**EXERCISE DIRECTIONS**
Please print the entries below exactly, from the line with "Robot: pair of" through the line with "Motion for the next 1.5", including both of those lines and leaving out all others.

[Data extracted from a collection]
Start of Block

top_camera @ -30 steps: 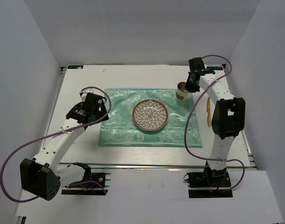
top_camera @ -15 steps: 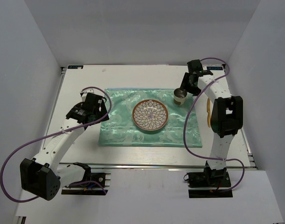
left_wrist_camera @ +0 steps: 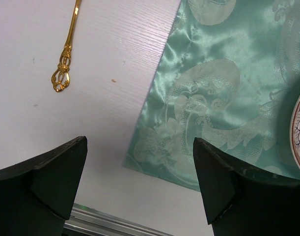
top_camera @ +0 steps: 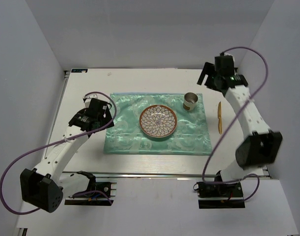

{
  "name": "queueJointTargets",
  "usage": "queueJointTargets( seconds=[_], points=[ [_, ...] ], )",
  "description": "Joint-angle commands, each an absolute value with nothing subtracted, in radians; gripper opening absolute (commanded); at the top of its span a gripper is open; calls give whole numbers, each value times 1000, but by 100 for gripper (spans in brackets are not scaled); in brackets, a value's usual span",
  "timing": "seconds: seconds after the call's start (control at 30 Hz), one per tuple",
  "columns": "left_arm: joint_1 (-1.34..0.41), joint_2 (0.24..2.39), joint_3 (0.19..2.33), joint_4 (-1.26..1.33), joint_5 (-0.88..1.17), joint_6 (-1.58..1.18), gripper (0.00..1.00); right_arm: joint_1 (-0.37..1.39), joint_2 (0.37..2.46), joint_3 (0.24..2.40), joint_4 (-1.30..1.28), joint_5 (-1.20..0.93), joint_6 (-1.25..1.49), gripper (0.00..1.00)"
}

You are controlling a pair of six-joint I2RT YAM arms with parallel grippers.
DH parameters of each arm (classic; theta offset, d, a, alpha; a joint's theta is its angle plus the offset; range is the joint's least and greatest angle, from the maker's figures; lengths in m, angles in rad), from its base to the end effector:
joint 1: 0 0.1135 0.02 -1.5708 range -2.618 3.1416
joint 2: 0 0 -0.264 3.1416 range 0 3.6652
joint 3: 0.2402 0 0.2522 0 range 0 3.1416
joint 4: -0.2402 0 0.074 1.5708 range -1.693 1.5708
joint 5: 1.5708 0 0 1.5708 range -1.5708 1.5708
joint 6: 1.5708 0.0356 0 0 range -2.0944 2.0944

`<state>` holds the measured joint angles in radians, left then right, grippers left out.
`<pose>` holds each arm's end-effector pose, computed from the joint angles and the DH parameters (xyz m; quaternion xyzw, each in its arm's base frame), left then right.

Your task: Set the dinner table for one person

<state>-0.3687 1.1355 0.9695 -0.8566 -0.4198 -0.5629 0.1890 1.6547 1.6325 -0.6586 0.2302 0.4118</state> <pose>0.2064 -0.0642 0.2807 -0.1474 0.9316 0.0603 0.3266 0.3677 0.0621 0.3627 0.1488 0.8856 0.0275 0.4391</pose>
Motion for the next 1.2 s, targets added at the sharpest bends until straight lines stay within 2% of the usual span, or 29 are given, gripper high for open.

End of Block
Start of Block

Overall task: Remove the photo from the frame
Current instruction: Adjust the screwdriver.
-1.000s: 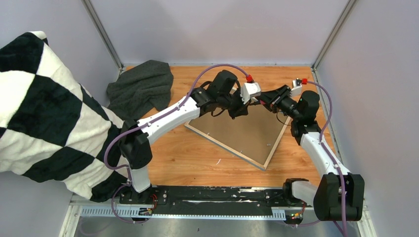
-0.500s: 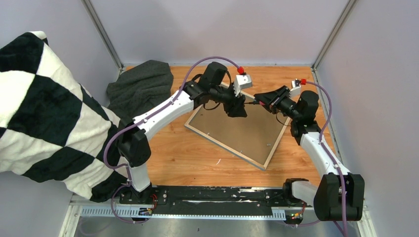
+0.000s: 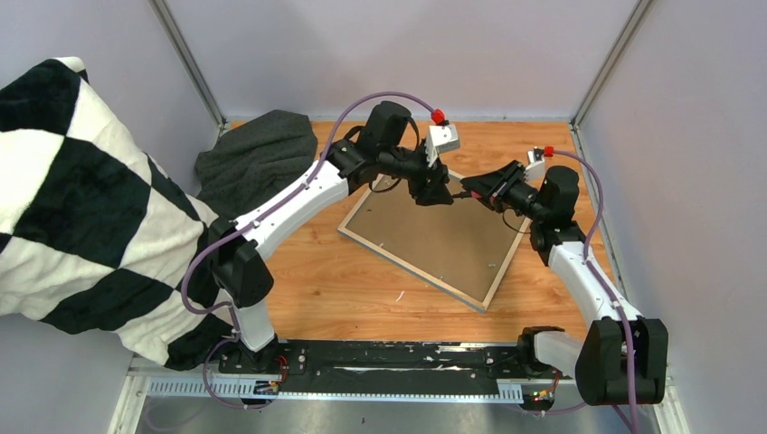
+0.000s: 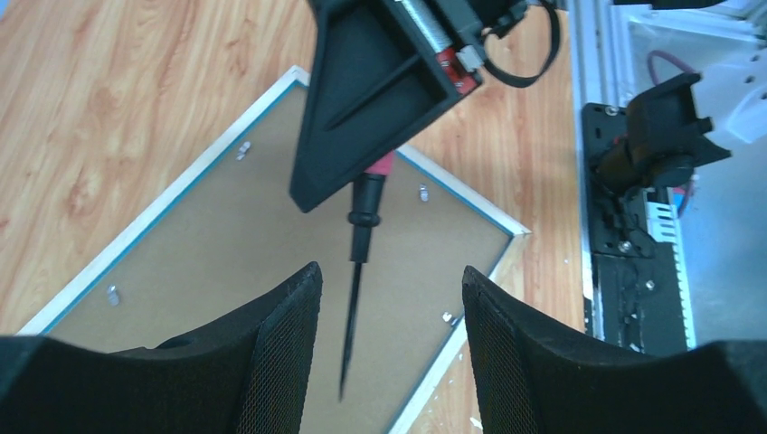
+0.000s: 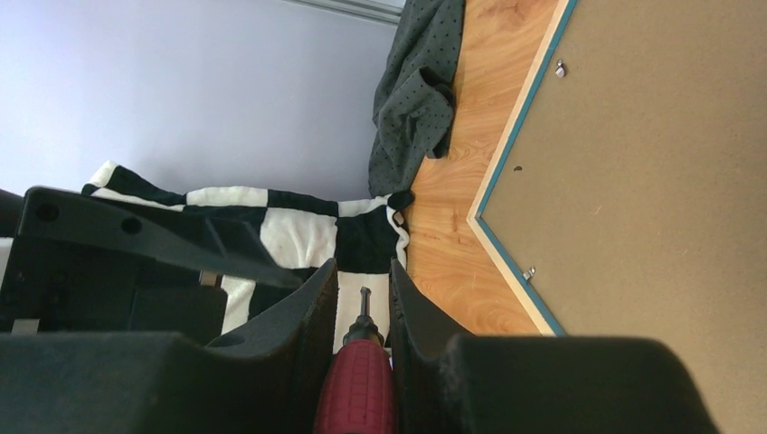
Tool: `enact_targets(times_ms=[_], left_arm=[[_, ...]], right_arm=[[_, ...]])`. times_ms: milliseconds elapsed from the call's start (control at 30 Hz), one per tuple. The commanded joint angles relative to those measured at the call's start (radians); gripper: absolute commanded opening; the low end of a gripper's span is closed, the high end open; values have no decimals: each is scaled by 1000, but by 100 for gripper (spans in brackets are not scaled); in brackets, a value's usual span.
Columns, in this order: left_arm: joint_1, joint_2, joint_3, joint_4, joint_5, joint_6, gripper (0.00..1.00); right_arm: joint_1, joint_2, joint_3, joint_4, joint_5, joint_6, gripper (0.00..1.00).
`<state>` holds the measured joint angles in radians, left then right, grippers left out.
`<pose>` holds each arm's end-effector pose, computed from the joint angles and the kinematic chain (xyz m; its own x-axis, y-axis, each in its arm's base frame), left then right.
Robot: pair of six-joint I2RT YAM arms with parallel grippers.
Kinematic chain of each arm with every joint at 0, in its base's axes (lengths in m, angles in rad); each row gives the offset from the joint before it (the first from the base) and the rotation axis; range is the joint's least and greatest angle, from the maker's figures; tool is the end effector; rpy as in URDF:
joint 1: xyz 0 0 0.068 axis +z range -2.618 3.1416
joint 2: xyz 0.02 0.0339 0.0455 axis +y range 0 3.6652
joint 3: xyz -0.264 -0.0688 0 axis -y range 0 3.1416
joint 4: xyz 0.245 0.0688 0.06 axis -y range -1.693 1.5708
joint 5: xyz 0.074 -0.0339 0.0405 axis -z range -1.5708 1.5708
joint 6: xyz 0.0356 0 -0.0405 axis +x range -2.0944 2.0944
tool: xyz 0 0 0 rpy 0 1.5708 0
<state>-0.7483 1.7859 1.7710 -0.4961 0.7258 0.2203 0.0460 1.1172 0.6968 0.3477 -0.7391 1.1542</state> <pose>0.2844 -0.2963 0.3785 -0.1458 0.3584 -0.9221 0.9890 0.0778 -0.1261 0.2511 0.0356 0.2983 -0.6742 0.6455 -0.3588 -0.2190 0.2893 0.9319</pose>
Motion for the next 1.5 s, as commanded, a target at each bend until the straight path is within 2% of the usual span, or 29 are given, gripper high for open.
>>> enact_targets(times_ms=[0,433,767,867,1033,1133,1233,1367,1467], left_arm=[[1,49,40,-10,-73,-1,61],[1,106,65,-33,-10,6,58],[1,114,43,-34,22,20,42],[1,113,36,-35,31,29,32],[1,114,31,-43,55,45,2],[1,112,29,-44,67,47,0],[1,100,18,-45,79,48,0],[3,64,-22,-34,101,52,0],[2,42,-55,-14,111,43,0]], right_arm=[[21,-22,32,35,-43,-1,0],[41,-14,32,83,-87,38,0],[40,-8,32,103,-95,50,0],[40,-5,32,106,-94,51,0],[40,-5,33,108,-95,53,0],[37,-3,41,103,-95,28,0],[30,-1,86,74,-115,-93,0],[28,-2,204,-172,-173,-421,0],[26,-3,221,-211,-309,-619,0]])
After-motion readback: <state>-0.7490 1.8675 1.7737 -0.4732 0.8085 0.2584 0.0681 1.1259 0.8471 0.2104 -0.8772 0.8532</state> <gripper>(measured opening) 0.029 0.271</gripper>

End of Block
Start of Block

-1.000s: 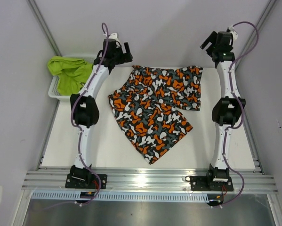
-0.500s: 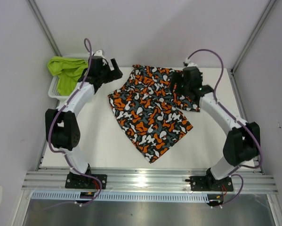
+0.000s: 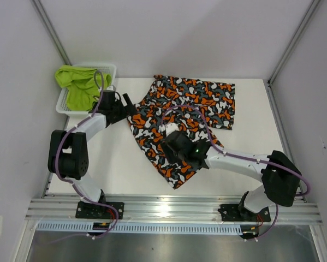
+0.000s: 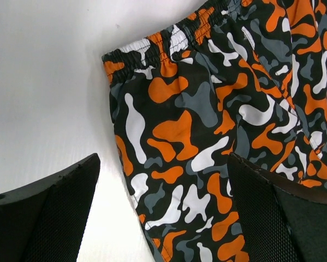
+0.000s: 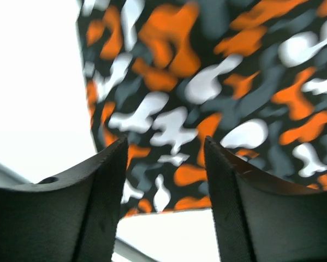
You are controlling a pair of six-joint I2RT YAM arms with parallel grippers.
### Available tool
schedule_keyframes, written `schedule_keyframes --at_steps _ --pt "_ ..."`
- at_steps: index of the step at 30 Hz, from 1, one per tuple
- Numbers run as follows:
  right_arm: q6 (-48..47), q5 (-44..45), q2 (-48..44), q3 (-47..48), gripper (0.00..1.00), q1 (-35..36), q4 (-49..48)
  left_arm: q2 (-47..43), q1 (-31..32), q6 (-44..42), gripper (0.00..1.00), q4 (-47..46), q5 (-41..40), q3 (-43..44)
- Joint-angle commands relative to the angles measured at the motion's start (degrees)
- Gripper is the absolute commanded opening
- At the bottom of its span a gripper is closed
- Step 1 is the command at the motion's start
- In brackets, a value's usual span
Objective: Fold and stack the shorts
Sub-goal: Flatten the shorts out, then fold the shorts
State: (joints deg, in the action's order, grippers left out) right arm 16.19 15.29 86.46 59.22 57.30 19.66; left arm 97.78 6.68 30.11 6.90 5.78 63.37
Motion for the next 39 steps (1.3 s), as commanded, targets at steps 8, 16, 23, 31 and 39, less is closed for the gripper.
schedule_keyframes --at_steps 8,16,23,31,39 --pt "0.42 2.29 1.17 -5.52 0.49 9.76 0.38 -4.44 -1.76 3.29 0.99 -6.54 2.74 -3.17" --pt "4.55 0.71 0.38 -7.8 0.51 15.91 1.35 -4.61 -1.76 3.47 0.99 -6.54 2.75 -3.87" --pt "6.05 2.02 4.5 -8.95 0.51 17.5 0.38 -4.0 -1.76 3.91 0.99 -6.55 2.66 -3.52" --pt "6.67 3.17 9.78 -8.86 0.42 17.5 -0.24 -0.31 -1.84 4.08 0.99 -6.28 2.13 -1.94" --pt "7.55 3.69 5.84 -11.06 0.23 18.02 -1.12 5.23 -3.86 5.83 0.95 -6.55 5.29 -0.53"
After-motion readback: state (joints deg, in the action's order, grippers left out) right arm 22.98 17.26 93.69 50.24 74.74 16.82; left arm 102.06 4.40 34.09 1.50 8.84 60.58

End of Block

**SOLUTION TO THE EXERCISE**
Robot: pair of six-joint I2RT YAM arms with parallel grippers.
Kinematic chain of each arm with every joint at 0, in its base's axes (lengths in m, angles in rad); each row gives the offset from the joint before it (the first from the base) and the rotation axis; range is the joint's least and greatest angle, from the maker's figures; tool is the end effector; rpy as in URDF:
joint 1: xyz 0 0 0.068 axis +z range -2.618 3.1416
joint 2: xyz 0.02 0.0339 0.0455 axis +y range 0 3.6652
joint 3: xyz -0.264 -0.0688 0 axis -y range 0 3.1416
joint 4: xyz 0.245 0.0688 0.06 axis -y range -1.693 1.5708
joint 5: xyz 0.074 -0.0339 0.0405 axis -z range -1.5708 1.5708
joint 6: xyz 0.0356 0 -0.0405 axis +x range -2.0944 2.0944
tool: xyz 0 0 0 rpy 0 1.5708 0
<state>-0.7483 1.7859 1.7710 -0.4961 0.7258 0.2203 0.0460 1.1172 0.6968 0.3477 -0.7391 1.1542</state> <pose>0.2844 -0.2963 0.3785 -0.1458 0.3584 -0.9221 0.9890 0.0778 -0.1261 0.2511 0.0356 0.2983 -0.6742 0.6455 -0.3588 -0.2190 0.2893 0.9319</pose>
Motion for the next 1.5 s, as commanded, a target at each bend until the straight path is within 2% of the usual span, or 29 are given, gripper high for open.

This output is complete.